La casa de caramelo
Jennifer Egan
Traducción de Eugenia
Vázquez Nacarino
Salamandra
Barcelona, 2023
430 páginas
Llamaremos casa de
caramelo al cebo utilizado para atraer a las personas, con intenciones de que
luego queden atrapadas en nuestras redes. En este caso, se trata de convertir,
en buena medida, nuestra existencia en una farsa sabiendo que estamos entrando
a formar parte de ella. Entraremos voluntariamente, convencidos de que el
programa que instalamos dentro de nuestro organismo nos llevará a un
conocimiento adecuado del entorno y, como consecuencia de ello, a un dominio de
la vida real. Pero esta exacerbación de un metaverso sólo puede terminar por
generar paranoia, enfermedad. Este planteamiento, como del del Gran Hermano de
George Orwell, sólo puede confrontarse con la lectura metafórica de las
distopías, que son un malestar sobre el sustrato contemporáneo.
Jenifer Egan (Chicago,
1962) nos ofrece un retrato social con forma de patchwork, un diseño a
partir de piezas cosidas, de voces múltiples. Nos habla de una época, que se
figura sucederá dentro de muy poco, en la que para reafirmar la identidad uno
debe recurrir a las esferas virtuales. Esta paradoja, la de sentir que uno es algo
en la realidad a partir de lo que se figura que es en la creación de un mundo
paralelo, se fundamenta en la extensión de un programa llamado Aprópiate del
Inconsciente. Esto supone la configuración de algo que los técnicos llamarán
Conciencia Colectiva, y que supone, entre otras cosas, un incremento del
dominio sobre las personas a partir de la predicción de los comportamientos.

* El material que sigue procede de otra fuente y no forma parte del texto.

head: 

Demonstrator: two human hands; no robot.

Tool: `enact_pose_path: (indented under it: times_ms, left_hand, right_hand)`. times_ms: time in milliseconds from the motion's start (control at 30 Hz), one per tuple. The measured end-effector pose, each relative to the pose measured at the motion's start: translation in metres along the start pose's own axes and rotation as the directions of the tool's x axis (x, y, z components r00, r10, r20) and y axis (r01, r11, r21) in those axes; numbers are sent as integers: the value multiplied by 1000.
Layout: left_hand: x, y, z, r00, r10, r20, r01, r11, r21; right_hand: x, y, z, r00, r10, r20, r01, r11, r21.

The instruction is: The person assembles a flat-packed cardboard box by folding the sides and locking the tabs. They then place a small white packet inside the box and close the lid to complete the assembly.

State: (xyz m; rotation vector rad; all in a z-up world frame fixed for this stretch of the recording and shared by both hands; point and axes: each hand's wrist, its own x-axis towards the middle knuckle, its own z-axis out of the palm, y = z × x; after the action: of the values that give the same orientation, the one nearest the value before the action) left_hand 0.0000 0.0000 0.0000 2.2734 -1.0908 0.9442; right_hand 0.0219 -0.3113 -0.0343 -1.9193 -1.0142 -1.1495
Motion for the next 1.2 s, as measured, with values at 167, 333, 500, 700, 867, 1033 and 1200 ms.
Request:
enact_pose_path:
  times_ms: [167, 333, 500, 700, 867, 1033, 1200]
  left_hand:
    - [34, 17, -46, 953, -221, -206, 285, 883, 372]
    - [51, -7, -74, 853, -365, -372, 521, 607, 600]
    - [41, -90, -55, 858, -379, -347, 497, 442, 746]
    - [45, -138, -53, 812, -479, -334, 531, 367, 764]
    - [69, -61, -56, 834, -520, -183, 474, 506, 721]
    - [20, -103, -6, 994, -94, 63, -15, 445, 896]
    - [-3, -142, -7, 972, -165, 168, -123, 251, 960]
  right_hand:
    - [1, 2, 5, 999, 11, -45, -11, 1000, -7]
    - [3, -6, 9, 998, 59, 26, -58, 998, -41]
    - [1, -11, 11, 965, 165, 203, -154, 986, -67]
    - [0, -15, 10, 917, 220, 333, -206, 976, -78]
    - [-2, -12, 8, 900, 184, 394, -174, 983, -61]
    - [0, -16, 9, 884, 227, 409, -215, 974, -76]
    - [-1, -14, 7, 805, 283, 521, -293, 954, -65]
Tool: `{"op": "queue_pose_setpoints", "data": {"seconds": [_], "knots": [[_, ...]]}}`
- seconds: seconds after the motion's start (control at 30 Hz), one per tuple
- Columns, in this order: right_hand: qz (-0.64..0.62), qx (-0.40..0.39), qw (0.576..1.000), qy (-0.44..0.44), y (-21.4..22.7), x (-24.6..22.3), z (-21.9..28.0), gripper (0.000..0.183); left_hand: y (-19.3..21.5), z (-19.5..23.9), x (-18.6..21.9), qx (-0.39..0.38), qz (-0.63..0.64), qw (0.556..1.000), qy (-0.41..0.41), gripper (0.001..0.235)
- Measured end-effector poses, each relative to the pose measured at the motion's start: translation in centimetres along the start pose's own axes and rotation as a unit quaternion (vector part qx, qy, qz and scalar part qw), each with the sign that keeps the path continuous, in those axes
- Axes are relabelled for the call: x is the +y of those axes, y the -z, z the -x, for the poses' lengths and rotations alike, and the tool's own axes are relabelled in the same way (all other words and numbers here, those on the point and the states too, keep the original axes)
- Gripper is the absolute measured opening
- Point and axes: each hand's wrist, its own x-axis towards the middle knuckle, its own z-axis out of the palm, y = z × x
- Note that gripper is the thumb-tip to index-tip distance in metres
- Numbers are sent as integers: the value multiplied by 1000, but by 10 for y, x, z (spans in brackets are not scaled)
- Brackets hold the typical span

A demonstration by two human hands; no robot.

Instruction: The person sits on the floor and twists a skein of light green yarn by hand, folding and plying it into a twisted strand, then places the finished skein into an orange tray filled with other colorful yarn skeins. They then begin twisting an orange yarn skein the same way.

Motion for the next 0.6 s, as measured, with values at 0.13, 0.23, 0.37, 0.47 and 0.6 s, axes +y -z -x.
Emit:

Todo ello parte de la publicación de un libro, titulado Patrones de
Afinidad, en el que se desvelan las claves de la empatía que son
manipulables. Como consecuencia de todo ello, será imposible que los numerosos
personajes que pueblan la novela tengan una vida privada, y de la tensión de
querer tenerla brotarán más enfermedades, todas ellas de carácter neurótico. Es
inevitable, porque no cabe otro planteamiento que cuestionarse qué es el mundo
real, cuáles de los episodios vividos pertenecen al mundo real.
Egan nos concede un
reposo, confiando en que una de las partes del mundo real siga vigente y tenga
un peso convincente sobre nuestro comportamiento, sobre nuestros afectos, y
este reposo se nutre de las relaciones entre padres, madres e hijos. En la vida
cotidiana, que es la parte que seguimos de cada personaje, se libra una
confrontación en una escala variada entre realidad y fantasía. No se trata de
algo ajeno, ni siquiera de algo que jamás a dejado de existir, pues el amor
seguirá siendo una lucha entre la realidad y el deseo, entre lo que es y la
ilusión, pero el volumen de voz ha subido, al menos entre estos personajes de
clase media o clase media alta. Y aquí también se mantienen estructuras del
patriarcado, como se reflejan en el paréntesis que hace la novela para
presentarnos unas instrucciones para salir adelante, destinadas a las mujeres,
en las que se advierte contra la violencia o contra esta metamorfosis en la que
estamos destinados a convertirnos en unos pequeños cíborgs, pues parte de
nuestra esencia no será natural. Un segundo paréntesis, más adelante, nos
colocará frente a la desdicha de comunicarnos con mensajes de texto breves, que
llevan a desencuentros en los que actores o publicistas protagonizan, a
intención, la farsa. En una obra de teatro no somos los que pensamos, sino que
el personaje piensa por nosotros, se impone, nos entregamos a él. Ese espíritu
tan inquietante está presente a lo largo de toda esta novela, en la que uno
debe desconfiar de lo que tiene dentro de la cabeza. Al final, desconocemos en
qué medida somos los que tienen una idea o si esta idea nos la ha instalado
alguien en la materia gris. Pero sólo Jennifer Egan se atreve a novelar algo así
sin que nos demos cuenta de qué es lo que estamos leyendo, pues nos entregamos
totalmente a la suerte de los personajes.